The amount of design you should do depends on the scope of what you are doing, and scope in this situation doesn’t mean “amount of code change” (though it often correlates somewhat with that), it means “impact of code change on the customer”. This is obviously different for every change you make to the code, and my general guideline is that spending 5 minutes bouncing your thoughts off of somebody else generally gives you a good enough conclusion about how much design is required. Notice that I said “guideline” – I expect that developers can use their best judgement about when they can make changes without consulting with others.

Some people would say that not having the opportunity to make a wrong choice about when to consult with others is a strength of pair programming. I think that’s probably true, but obviously only works for teams that do pair, and that’s not that common in my neck of the woods (and, I suspect in others).

So, anyway, that’s what I think about scope, and, once again, I don’t think it’s a unique insight.

My second point – that the amount of design depends on what you are building – is something I haven’t heard talked about much, especially in agile circles. Because most software developers deliver applications, the agile processes are described in that context.

And in that context, I think that many developers do far too much design up front. You can spend 3 days writing something up that covers how you will do something, or you can spend 2 days doing early implementations and then know which one works better, and have real code to show people. Trying to figure out how things should work before you write them is often less efficient than just writing them when you need them.

Given that I consider premature generalization to be the #1 sin of developers, no surprises there.

But – and I think I may be finally getting to the point – that perspective comes from applications, where you own the code that you’re building, and refactorings can be done when you learn more.

Platforms are different.

If you are building a platform, things get a bit schizophrenic. Internally, you are an application – you can refactor the internals without a lot of impact elsewhere, and therefore the amount of design you do should keep that in mind.

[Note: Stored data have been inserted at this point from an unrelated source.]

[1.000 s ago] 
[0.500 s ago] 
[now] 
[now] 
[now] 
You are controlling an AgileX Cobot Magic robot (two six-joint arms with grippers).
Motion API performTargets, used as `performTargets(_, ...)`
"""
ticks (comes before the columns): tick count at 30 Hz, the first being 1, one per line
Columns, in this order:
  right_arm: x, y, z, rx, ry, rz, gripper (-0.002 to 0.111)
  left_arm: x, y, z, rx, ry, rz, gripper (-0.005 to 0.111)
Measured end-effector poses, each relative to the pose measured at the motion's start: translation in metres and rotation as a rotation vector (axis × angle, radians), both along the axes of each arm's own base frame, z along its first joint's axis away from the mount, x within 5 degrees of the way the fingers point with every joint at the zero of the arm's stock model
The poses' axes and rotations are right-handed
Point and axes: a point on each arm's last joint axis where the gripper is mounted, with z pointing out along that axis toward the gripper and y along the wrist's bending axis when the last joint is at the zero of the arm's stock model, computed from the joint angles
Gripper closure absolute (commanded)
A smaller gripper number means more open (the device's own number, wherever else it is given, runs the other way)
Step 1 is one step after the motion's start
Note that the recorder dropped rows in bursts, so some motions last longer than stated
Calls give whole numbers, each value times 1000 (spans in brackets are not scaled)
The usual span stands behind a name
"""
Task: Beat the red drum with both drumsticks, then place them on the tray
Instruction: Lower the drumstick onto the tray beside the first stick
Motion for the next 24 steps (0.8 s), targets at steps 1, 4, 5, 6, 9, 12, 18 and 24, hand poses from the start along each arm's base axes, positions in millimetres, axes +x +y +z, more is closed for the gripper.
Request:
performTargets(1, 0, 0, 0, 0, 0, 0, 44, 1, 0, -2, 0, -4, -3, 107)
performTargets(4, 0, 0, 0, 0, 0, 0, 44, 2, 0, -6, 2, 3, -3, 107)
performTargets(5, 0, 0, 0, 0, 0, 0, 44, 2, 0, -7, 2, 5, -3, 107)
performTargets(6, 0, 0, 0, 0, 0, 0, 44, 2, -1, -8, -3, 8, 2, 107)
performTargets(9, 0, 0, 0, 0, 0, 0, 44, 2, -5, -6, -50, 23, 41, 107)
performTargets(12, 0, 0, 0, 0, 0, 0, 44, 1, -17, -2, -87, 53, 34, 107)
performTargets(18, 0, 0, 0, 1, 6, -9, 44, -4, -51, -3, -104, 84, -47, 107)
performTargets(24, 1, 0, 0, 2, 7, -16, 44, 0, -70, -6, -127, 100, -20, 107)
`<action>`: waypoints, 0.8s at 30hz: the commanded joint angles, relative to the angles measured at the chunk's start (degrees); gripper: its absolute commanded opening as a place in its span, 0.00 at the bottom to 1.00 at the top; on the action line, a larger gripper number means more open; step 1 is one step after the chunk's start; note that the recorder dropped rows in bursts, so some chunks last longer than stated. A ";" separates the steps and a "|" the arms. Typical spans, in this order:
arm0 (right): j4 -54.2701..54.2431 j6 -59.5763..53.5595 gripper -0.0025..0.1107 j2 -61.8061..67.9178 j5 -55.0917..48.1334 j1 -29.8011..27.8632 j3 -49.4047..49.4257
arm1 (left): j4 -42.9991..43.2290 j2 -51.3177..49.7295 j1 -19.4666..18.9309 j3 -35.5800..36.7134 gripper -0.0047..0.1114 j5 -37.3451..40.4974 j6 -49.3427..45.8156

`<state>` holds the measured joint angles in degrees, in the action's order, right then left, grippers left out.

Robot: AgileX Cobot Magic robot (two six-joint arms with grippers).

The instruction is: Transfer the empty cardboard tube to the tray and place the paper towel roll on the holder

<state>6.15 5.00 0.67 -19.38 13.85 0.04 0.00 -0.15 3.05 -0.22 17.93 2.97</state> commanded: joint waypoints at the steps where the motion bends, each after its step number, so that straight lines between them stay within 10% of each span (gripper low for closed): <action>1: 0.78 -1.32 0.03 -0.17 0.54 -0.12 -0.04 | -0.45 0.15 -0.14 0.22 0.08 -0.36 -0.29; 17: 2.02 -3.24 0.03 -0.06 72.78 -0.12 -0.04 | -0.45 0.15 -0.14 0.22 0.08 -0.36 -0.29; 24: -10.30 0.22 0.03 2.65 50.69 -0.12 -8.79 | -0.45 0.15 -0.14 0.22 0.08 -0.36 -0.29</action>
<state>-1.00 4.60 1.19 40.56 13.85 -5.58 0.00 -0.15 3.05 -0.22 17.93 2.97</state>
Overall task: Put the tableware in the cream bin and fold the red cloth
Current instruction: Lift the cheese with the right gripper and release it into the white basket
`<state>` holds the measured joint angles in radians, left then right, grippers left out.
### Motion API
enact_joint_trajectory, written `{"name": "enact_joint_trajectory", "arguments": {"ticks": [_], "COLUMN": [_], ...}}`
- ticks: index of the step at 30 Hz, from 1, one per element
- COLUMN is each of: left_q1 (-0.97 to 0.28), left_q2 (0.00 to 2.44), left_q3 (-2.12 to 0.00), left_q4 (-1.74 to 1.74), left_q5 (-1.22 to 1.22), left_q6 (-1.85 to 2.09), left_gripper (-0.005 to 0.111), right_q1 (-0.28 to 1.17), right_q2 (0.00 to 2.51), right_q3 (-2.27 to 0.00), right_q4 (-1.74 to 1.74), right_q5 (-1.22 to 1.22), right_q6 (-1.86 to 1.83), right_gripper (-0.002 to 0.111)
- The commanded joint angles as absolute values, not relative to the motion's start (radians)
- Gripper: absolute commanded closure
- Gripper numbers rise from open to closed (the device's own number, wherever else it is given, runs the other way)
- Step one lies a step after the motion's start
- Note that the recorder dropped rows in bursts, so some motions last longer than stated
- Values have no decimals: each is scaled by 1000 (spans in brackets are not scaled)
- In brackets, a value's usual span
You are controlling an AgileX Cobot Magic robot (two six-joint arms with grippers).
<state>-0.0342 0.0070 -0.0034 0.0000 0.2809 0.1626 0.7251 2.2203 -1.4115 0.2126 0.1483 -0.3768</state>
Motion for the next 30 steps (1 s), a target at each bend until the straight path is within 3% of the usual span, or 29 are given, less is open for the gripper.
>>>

But externally, people depend on your APIs to stay the same. This means that, for a given feature, you need to get it right (or as close to right as you can) on your first release. It also means that you need to think about how the feature that you’re doing right now might be extended for things you might do in the future.

Which is exactly the thing that you shouldn’t be doing if you’re building an app, because it’s a pain, it’s expensive, you’ll make the wrong choices, and you’ll have to throw work away.

In my current team, we own both applications and platform API, so we get to spend time in both of these areas.

And now it’s lunchtime. I may write a future post on how I think you should do platform design.